A year later, people living in Kotturpuram and Saidapet narrate the lessons they have learnt from the floods.

Broken promises and the value of documents What 2015 floods taught residents on Adyars banks
news Flood Friday, December 02, 2016 - 19:02

At midnight on December 1, 2015, the Adyar River forcefully entered the homes of hundreds of people living on the river banks at Kotturpuram and Saidapet. The memories of that terrifying night still keep many residents awake at night. 

A year later, as one enters Chitra Nagar, a low-income housing colony in Kottupuram, a handful of women are seen pushing stagnant rainwater from outside their homes. Little has changed on the ground after the deluge last year. Residents point to the discolouration on the painted walls, proof that water-levels nearly touched the roof of their single-storey house last December.  

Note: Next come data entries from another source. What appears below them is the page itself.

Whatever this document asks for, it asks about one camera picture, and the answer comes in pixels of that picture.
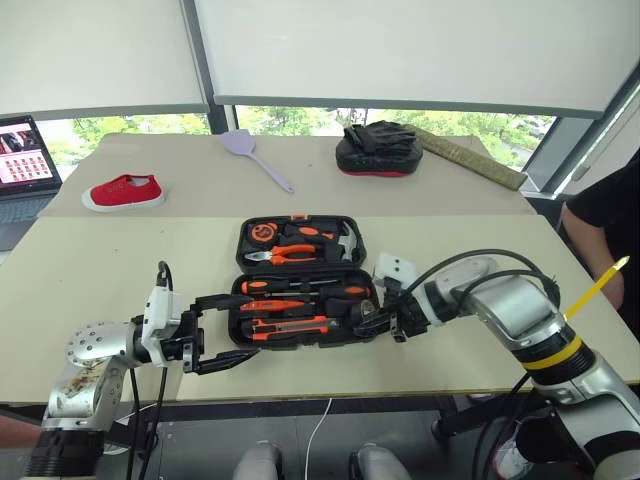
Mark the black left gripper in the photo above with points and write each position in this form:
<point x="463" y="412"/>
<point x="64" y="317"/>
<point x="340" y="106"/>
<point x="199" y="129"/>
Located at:
<point x="192" y="340"/>

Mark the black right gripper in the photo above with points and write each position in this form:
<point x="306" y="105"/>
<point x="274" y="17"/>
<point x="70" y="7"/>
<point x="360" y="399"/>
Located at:
<point x="410" y="320"/>

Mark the black screwdriver orange end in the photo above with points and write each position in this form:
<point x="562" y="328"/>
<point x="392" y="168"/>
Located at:
<point x="345" y="292"/>

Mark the orange voltage tester pen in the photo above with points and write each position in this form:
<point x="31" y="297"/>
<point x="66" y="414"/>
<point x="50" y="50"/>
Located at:
<point x="270" y="305"/>

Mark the orange black utility knife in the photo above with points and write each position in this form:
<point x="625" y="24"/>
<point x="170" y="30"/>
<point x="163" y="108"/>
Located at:
<point x="285" y="329"/>

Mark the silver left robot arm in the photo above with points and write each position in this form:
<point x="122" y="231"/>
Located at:
<point x="95" y="360"/>

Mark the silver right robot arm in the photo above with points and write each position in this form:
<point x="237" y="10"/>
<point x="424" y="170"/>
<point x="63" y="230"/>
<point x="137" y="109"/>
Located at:
<point x="525" y="310"/>

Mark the black tool case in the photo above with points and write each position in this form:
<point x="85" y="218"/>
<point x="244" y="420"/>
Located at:
<point x="300" y="272"/>

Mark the orange black tape measure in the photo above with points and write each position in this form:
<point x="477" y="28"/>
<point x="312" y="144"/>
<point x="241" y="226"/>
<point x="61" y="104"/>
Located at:
<point x="262" y="233"/>

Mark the grey rounded shape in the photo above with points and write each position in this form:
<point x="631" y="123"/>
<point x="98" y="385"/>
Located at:
<point x="257" y="462"/>
<point x="380" y="462"/>

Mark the black red punching pad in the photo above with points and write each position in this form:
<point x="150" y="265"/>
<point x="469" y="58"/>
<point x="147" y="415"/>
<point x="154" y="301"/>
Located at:
<point x="377" y="160"/>

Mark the red canvas shoe white sole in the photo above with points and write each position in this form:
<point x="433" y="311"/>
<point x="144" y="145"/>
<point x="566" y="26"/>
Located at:
<point x="125" y="192"/>

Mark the lilac silicone spatula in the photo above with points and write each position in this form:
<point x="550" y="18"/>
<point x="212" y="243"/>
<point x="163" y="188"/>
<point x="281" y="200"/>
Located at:
<point x="242" y="142"/>

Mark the long olive brown strip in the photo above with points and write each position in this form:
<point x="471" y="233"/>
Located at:
<point x="470" y="157"/>

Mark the black gloves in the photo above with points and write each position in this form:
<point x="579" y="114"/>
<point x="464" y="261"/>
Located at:
<point x="382" y="132"/>

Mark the yellow stick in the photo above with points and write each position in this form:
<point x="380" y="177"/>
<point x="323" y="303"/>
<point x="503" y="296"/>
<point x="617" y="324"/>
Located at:
<point x="595" y="289"/>

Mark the open laptop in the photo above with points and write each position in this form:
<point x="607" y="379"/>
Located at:
<point x="22" y="165"/>

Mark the person in black shirt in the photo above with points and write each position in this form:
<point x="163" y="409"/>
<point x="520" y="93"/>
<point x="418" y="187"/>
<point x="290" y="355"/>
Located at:
<point x="610" y="210"/>

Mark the white roller blind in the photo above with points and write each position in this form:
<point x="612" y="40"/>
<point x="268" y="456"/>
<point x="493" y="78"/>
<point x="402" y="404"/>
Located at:
<point x="410" y="50"/>
<point x="95" y="50"/>

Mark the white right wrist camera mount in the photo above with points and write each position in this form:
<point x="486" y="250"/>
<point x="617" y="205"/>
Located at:
<point x="395" y="267"/>

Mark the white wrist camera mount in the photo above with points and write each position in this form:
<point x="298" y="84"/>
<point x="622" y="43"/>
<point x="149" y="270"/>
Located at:
<point x="160" y="320"/>
<point x="395" y="267"/>

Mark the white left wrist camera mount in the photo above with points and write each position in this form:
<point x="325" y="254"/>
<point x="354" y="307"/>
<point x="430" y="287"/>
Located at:
<point x="160" y="320"/>

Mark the grey window frame post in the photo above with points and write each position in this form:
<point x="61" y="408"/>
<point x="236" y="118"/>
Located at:
<point x="212" y="100"/>

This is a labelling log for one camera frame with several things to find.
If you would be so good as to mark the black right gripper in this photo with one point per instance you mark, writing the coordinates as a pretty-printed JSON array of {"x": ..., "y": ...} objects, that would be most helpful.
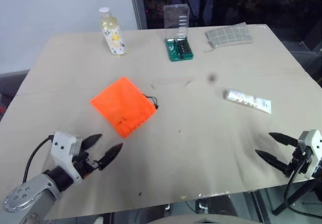
[{"x": 298, "y": 163}]

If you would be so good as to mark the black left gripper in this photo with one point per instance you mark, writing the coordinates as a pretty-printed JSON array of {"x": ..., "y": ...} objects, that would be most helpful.
[{"x": 84, "y": 164}]

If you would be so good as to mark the white printed tube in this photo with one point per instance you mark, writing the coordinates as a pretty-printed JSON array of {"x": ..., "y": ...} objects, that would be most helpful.
[{"x": 247, "y": 100}]

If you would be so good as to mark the yellow liquid bottle white cap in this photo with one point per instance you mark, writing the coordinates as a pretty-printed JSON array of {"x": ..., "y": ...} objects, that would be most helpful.
[{"x": 114, "y": 36}]

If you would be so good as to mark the grey checked fabric pouch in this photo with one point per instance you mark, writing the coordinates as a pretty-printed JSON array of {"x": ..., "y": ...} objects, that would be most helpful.
[{"x": 227, "y": 36}]

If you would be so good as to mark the green bit case clear lid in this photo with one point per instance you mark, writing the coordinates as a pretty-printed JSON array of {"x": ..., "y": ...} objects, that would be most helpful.
[{"x": 179, "y": 49}]

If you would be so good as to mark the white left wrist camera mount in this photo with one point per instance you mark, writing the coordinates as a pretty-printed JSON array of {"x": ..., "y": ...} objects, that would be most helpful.
[{"x": 63, "y": 143}]

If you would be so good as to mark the grey window frame post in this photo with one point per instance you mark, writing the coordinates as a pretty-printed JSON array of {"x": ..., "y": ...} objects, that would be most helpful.
[{"x": 138, "y": 5}]

But what lessons have residents living along the bank of the Adyar River learnt from the Chennai floods? 42-year-old Latha, a domestic help, refuses to take any chances when it comes to her documents, after most of her papers were found soaking wet. “I want to keep all the important documents safely first. I have kept all the certificates and identity cards at the owner’s house where I work,” she says.

But Latha isn’t the only one, who has realised the importance of keeping original documents safe. “I have already kept all the certificates of my children, house allotment letter and all identity cards at a friend’s house who lives on the first floor,” observes G Krishnamoorthy, (50), a plumber.

And that’s not all. The Krishnamoorthy family now keeps all eatable items and their clothes on higher shelves.  

“Many people from different parts of Chennai came to help us,” recalls Latha, noting, “Youngsters and many people were frequently coming to provide us food. They also came back later to help us in cleaning the area. That was when we realised we are not alone during our tough times.”

Many in Chitra Nagar have also raised the threshold of their houses, so that water does not enter the homes. “Even if it rains a little, water seeps into the house. To stop that, we have put these cemented blocks,” says Priya, a domestic help.

The many promises made by the government in the aftermath of the floods never materialised, allege residents. “They had promised to construct a wall but they have not done anything. They just constructed a road in May. Even the cleaning of the roads was done by us and people from outside,” explains Gauri, (34), domestic help.

More than 1000 people were rehabilitated to the Slum Clearance Board houses in Perumbakkam while the rest of them are waiting to be shifted from this place. “Government has promised to provide a house but we have not got it till now. We are waiting to be shifted from here. What if the water comes again at night and we are sleeping?” asks Priya.

Recalling the day of the floods, Shanthi, a 45-year-old domestic help says, “It was night and all we could do was take our children, sit in the vehicle sent by the government and reach Gandhi Mandapam (shelter). There were many people who also went and sat on the top of their houses. We lost everything we had. We were wearing the same clothes for a week.” 

It took months after the floods for people to piece together their lives once again, buying all the things they lost in instalments. “We bought everything from beds to TV, the whole house was full of drainage water. What will we do if it happens again?” Ambika, a housewife asks in fear.

On the banks of the Adyar river in Saidapet, mosquitoes swarm around pools of stagnant rainwater. “We have asked for help from the corporation many times but they did not come and help us,” notes Pandiammal, a housewife.

Whenever it rains, residents are forced to use mosquito coils so that they can get some sleep, explains Pandiammal. “Before the floods, there was a way for the water to go into the river. But after the floods, the government broke all the construction near the river and put the debris on this side. There is no way for the water to reach the river,” she points out.

We try to make way for the rainwater by making holes but that is of no use, says Geetha, another resident. There also complaints of snakes and insects entering their houses when it rains. But despite the hardships, Geetha’s family and many others refuse to shift to the Slum Clearance Board tenements in Perumbakkam.  “We have been living here for generations. We won’t leave,” she argues.

The biggest lesson she has learnt from the deluge last year, Geetha thoughtfully says, “We just want to protect our families. These things we can somehow buy again.” Her words are echoed by Latha, who notes, “If the flood comes again, I just want my family and I to be safe.”